"Of course I am doing my bit in other respects too," he concluded. "I have fed some of these German editors from the States at my own table, and —— bad manners they had too; and I have baited them with minor orders in plenty. If Ridder behaves himself I will make him a 'von' some day, and that German Congressman from Missouri—I forget his name—will get a five-pronged coronet too. But to return to Curaçao. If I get a foothold there, I will have both French and English for neighbours—excellent chances for picking a quarrel if desirable."
The War Lord put a finger down vigorously on the Wedell—and Adjutant von Moltke buttons. The nephew of the great Field Marshal responded almost instantly. "I want Wedell."
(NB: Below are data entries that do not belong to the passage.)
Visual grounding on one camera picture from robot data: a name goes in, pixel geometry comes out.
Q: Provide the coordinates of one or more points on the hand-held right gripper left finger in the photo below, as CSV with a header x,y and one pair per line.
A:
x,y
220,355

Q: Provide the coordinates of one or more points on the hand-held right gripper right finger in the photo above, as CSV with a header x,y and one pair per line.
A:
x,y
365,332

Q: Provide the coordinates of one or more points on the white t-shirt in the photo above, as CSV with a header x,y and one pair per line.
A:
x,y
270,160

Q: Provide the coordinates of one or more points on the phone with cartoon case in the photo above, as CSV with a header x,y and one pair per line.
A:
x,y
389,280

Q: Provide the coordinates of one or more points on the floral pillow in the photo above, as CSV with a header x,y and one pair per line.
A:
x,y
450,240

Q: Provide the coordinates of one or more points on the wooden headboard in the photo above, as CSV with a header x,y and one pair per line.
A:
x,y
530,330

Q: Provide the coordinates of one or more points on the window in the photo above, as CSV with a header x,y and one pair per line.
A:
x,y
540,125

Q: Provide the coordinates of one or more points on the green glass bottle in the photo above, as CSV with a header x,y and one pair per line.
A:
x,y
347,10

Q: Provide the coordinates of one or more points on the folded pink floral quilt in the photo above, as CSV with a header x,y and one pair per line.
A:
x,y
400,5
"Count Wedell is in waiting, Your Majesty." Even while the equerry spoke, the sign language of the telephone announced that the Chief was at the Schloss.
"That Jew of yours will be useful," said Wilhelm approvingly. "He will obey orders like Krupp, but remember His Majesty can't do all the reconnoitring himself. I tell you for the hundredth time that your department is negligent with respect to England. You must get Ballin to help you."
Count Wedell winced. "If I have had the misfortune to fall short of Your Majesty's expectations——" he stuttered.
"'My resignation is, etc.' The old Wedell complaint; I know what you want to say. Only recently I stopped your cousin's litany by remarking: 'I thought you liked your salary and perquisites.' None of that nonsense, please. Listen: I have played sleuth for you at Portsmouth; I know the dockyards there like my pocket. The Solent and Cowes are open books to my General Staff, owing to descriptive matter and diagrams I have furnished, and what I did not tell Tirpitz about Gibraltar is not worth knowing. Really," he added, "English naïveté is astonishing, particularly in the face of the Press campaign. With the most widely circulated and best informed newspapers constantly reminding them that my whole naval policy is directed against Great Britain, English officials—military, naval and civilian—extend me every opportunity for the study of old England's defence and weakness. Thanks to my inspection, my General Staff is as well informed about the Gibraltar signal station as the first English Sea Lord—it is to laugh.
"And how they opened their ports to me: Leith, Port Victoria, Folkestone were as free to the Hohenzollern as Piccadilly Circus.
"The next time I visit Edward I will drive my yacht right up above Tilbury. See if I don't."
"Poor devil of a pilot," mocked Count Wedell.
"Now, don't credit the English War Office with more circumspection than the average German schoolboy has," guffawed Wilhelm; "the pilot will probably get the V.C., and I promise Tirpitz some astounding information for, while on the bridge, I will pump the pilot dry—absolutely dry.